Artificial intelligence is transforming the medical device industry, offering unprecedented opportunities to enhance patient care. However, this technological leap comes with significant regulatory challenges. Across the globe, frameworks such as the EU AI Act, ISO 13485 combined with the EU Medical Device Regulation (MDR), FDA’s regulatory pathways, and the U.S. Quality System Regulation (QSR) under 21 CFR Part 820 establish different expectations for AI-enabled devices. Understanding the nuances of these frameworks is essential for navigating this evolving landscape, and on April 29-30, Hogan Lovells is hosting its fourth annual AI Health Law & Policy Summit, where panelists will discuss global trends in this space.
EU AI Act: A comprehensive approach to AI risks and ethics
The EU AI Act takes a forward-looking stance, addressing not just the technical and safety aspects of AI in medical devices but also its societal and ethical implications. AI-based medical devices (AIMD) are classified as "high-risk," requiring a CE mark and triggering strict oversight that builds upon ISO 13485 and MDR requirements. This includes:
- Conformity assessment: Unlike ISO 13485 or MDR, the AI Act groups AI systems into four risk levels, with high-risk systems – which are where most AIMD are categorized -- requiring a conformity assessment procedure and the involvement of a notified body.
- AI-specific Quality Management Systems (QMS): The EU AI Act introduces additional requirements for data governance and lifecycle oversight.

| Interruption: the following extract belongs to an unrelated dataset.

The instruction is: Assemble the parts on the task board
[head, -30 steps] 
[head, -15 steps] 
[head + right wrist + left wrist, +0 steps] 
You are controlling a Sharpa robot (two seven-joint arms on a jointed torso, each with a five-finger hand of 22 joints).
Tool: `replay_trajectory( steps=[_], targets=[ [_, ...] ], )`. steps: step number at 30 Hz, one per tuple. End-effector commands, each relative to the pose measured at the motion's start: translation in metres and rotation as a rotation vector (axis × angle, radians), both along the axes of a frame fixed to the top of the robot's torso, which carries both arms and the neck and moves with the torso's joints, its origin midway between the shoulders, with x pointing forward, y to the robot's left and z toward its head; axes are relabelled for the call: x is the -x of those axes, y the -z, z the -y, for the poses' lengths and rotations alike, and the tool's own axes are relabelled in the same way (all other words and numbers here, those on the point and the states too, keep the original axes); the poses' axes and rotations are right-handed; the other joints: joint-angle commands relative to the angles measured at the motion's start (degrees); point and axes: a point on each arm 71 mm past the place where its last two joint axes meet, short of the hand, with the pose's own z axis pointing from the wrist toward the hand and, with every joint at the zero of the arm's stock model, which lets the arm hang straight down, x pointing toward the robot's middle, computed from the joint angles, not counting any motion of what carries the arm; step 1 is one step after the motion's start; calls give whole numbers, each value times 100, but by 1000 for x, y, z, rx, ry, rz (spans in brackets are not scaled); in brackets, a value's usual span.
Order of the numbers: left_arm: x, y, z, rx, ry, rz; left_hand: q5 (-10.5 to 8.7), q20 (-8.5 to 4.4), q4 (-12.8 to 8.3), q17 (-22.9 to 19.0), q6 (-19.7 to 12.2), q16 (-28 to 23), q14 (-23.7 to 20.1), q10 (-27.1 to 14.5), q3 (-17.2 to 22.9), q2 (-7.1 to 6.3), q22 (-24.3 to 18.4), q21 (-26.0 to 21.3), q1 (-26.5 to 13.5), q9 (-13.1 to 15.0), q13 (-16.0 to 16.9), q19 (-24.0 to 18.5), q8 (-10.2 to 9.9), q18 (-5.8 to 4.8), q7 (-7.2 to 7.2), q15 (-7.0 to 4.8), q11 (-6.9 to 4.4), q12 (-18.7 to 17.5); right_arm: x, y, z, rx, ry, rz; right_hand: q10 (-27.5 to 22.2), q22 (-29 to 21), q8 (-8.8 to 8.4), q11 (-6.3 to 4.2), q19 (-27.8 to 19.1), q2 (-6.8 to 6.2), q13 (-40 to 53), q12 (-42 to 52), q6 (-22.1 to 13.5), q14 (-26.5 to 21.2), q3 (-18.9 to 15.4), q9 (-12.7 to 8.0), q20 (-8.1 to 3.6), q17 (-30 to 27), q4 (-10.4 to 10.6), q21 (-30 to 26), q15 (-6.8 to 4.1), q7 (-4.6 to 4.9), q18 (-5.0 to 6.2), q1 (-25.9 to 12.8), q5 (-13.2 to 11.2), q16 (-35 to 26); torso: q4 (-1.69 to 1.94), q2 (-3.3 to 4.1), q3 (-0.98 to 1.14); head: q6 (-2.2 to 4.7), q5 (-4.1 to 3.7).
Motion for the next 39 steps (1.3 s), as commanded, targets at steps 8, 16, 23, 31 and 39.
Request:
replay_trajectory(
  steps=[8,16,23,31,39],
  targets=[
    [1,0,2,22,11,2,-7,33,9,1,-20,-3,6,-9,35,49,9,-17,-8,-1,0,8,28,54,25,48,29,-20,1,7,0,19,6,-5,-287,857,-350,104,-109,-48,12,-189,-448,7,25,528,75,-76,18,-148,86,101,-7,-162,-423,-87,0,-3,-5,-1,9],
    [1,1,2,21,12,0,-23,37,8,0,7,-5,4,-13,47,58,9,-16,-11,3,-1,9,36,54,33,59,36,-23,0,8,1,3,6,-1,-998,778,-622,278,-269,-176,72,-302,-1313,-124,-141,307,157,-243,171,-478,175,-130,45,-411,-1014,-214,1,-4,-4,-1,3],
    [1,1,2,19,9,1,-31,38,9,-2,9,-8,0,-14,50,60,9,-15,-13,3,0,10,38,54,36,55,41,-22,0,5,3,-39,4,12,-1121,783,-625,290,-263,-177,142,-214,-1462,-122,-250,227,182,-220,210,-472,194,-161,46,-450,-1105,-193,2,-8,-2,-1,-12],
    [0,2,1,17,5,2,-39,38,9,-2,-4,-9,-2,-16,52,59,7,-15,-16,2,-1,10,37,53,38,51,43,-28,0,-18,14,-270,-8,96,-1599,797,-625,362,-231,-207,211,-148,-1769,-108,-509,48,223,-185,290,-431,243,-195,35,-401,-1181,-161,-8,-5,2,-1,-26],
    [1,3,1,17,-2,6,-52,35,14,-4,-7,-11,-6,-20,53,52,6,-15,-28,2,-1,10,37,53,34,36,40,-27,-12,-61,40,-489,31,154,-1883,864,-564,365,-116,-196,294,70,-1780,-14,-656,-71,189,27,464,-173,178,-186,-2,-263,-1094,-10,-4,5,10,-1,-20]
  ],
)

For example:
- Human oversight: AIMD must include mechanisms to guide and inform a natural person to whom human oversight has been assigned to make informed decisions if, when and how to intervene in order to avoid negative consequences or risks, or stop the system if it does not perform as intended.
- Data integrity: Manufacturers of AIMD must demonstrate that training datasets are unbiased, representative, and traceable — a step beyond traditional QMS protocols.

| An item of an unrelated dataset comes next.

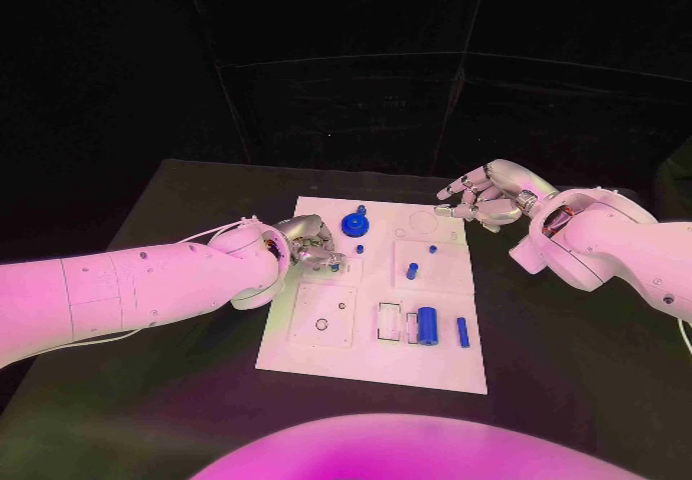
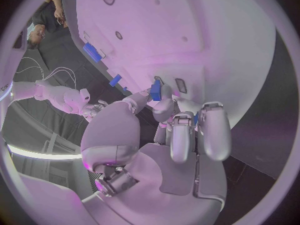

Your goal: Assemble the parts on the task board

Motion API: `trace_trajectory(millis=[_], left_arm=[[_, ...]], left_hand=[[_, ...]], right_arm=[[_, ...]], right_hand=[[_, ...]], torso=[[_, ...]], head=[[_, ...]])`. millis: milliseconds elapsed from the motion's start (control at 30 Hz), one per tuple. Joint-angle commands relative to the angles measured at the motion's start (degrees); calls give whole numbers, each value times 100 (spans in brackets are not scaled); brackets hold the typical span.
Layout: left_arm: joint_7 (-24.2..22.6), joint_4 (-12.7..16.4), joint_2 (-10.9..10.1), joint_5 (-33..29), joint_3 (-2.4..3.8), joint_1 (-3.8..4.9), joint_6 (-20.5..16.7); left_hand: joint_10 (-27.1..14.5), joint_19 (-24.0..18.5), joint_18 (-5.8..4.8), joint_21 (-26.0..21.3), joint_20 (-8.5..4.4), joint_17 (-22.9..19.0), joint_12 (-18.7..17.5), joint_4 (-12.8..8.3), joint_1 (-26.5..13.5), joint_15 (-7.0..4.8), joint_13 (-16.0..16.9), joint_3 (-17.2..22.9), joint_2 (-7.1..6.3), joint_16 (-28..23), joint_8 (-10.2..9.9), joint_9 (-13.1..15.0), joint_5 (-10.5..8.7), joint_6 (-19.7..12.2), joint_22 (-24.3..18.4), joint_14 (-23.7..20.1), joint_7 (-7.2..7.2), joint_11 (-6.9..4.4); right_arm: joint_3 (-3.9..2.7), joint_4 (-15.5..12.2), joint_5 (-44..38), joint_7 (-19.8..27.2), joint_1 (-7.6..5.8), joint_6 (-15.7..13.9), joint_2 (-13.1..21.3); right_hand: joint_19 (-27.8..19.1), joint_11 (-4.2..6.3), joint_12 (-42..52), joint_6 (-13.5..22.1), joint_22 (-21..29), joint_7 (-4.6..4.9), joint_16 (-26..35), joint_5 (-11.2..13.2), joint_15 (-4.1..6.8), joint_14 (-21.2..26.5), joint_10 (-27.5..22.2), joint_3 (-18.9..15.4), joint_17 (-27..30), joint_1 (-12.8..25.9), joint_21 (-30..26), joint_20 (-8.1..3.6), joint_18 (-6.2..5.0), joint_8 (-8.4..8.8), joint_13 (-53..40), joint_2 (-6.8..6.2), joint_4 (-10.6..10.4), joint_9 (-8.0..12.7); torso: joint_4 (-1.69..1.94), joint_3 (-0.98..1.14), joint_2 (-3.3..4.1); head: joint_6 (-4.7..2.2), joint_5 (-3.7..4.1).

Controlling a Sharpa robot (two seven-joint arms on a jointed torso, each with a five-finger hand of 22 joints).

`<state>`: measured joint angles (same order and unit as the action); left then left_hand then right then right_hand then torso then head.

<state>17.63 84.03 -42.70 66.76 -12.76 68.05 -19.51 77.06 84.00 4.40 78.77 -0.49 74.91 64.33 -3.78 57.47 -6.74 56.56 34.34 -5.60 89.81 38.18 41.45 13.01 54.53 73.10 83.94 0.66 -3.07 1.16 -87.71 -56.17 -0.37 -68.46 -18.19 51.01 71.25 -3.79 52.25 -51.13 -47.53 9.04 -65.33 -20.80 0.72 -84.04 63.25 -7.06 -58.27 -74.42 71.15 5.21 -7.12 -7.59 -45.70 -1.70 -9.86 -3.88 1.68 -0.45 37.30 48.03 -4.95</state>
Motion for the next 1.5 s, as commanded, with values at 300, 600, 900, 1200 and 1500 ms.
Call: trace_trajectory(millis=[300,600,900,1200,1500], left_arm=[[15,25,-33,37,-13,-11,218],[15,60,-69,37,-12,-11,189],[16,53,-76,36,-12,-12,146],[16,49,-78,36,-12,-12,131],[13,86,-114,15,-11,-12,76]], left_hand=[[-5,101,-88,-20,-8,1509,6,-12,-46,-13,7,-150,-124,19,18,-28,2,35,15,606,-49,-61],[-3,106,-90,-15,-12,1509,21,41,-82,-19,15,-277,-172,19,15,-50,7,60,29,606,-55,-66],[-11,105,-88,-25,-13,1509,23,183,-204,-18,3,-465,-207,19,6,-84,13,85,26,606,-53,-64],[-8,109,-91,-24,-9,1509,48,382,-368,-12,11,-713,-212,19,13,-110,10,107,44,606,-46,-58],[17,129,-101,9,-4,1509,106,664,-626,-7,52,-1027,-200,19,33,-131,19,137,105,606,-43,-53]], right_arm=[[-3,3,12,48,-10,39,-3],[-2,8,12,50,-9,44,-1],[-2,17,12,55,-9,35,-3],[-2,23,12,57,-9,33,-6],[-2,30,12,56,-9,32,-8]], right_hand=[[-51,-9,-15,20,17,-7,40,-19,6,16,-37,-28,14,32,-22,9,-61,-42,9,31,-29,-5],[-51,-9,-15,20,17,-7,40,-19,6,16,-37,-28,14,32,-22,9,-61,-42,9,31,-29,-5],[-66,-11,-29,24,53,-6,65,-29,4,21,-54,-46,37,44,-44,10,-67,-47,32,30,-46,-5],[-73,-13,-35,28,70,-5,78,-38,3,26,-64,-59,46,55,-57,11,-69,-50,42,28,-60,-4],[-75,-14,-38,30,74,-4,80,-42,2,27,-69,-65,46,60,-60,12,-69,-51,49,28,-66,-3]], torso=[[-1,-2,-1],[2,-1,4],[-4,1,1],[2,2,1],[1,2,-3]], head=[[4,0],[3,4],[2,0],[0,12],[-1,8]])
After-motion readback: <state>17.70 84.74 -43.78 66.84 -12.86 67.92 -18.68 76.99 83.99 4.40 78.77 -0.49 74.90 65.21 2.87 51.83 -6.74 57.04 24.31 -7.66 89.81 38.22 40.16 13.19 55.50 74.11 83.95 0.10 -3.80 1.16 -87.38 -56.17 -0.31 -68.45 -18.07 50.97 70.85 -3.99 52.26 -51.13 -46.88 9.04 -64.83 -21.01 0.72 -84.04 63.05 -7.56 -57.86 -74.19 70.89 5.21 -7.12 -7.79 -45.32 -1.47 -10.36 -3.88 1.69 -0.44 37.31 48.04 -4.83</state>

- Lifecycle management: The EU AI Act mandates continuous validation and monitoring of AI systems to address their dynamic, evolving nature.
- Transparency: Accountability is prioritized, requiring clear documentation of how algorithms function, their limitations, and potential risks.
- Integration with MDR: The EU AI Act bridges its requirements with MDR’s technical documentation, creating an integrated conformity assessment procedure with the involvement of a single notified body.
Where ISO 13485 and MDR focus primarily on device safety and quality, the EU AI Act delves deeper into data integrity fairness, non-discrimination, and the fundamental rights impacted by AI.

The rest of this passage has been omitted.